• _Problem to solve_:
Wherever the string "sample" appears in a line of the listing below, report that line.

• _Record excerpts_:
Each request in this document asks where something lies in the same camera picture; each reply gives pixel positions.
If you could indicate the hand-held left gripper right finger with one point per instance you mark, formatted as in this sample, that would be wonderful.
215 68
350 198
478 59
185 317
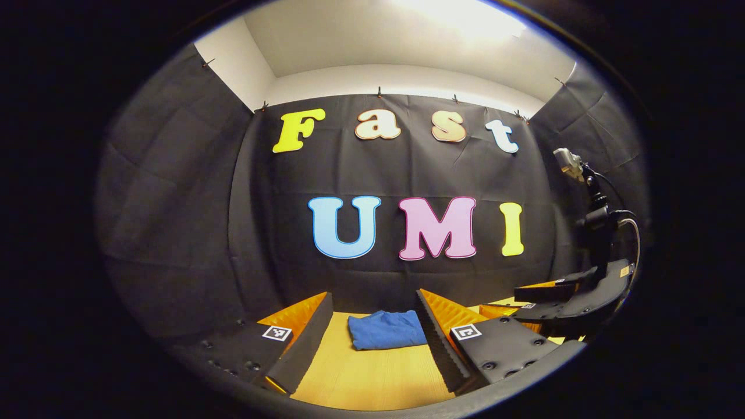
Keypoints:
439 343

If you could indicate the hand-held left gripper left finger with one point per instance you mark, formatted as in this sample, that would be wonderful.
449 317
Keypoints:
305 343

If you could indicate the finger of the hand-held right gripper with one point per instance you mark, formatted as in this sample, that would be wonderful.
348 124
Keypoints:
582 314
553 291

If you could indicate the blue button-up shirt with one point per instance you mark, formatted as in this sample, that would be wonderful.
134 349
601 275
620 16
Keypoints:
387 330

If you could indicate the black backdrop cloth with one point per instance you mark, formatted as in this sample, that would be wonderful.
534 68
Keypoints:
192 203

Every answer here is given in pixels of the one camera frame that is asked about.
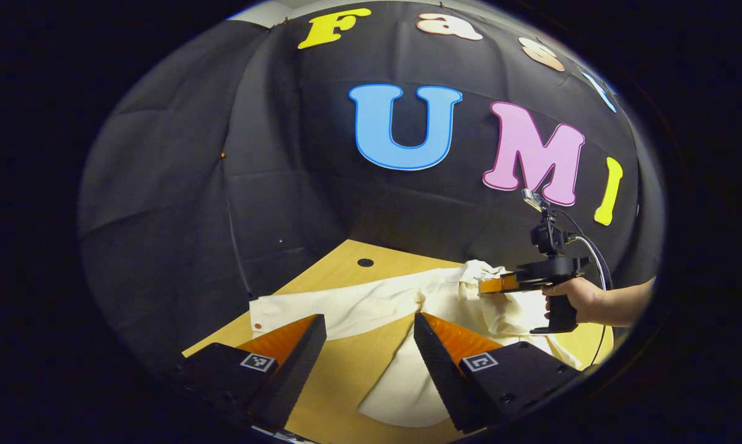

• _Answer for the task_:
If you could indicate the hand-held left gripper right finger with one point per instance you mark, formatted as in this sample, that would be wonderful.
If you could indicate the hand-held left gripper left finger with one point per instance you mark, formatted as in this sample, that would be wonderful.
If you could indicate the finger of the hand-held right gripper with one point per instance you mark, formatted as in this sample, that would be wonderful.
If you could indicate the blue button-up shirt with one point per instance you mark, formatted as in this sample, that would be wonderful.
If you could indicate the black backdrop cloth with one point per instance you mark, formatted as in this sample, that would be wonderful.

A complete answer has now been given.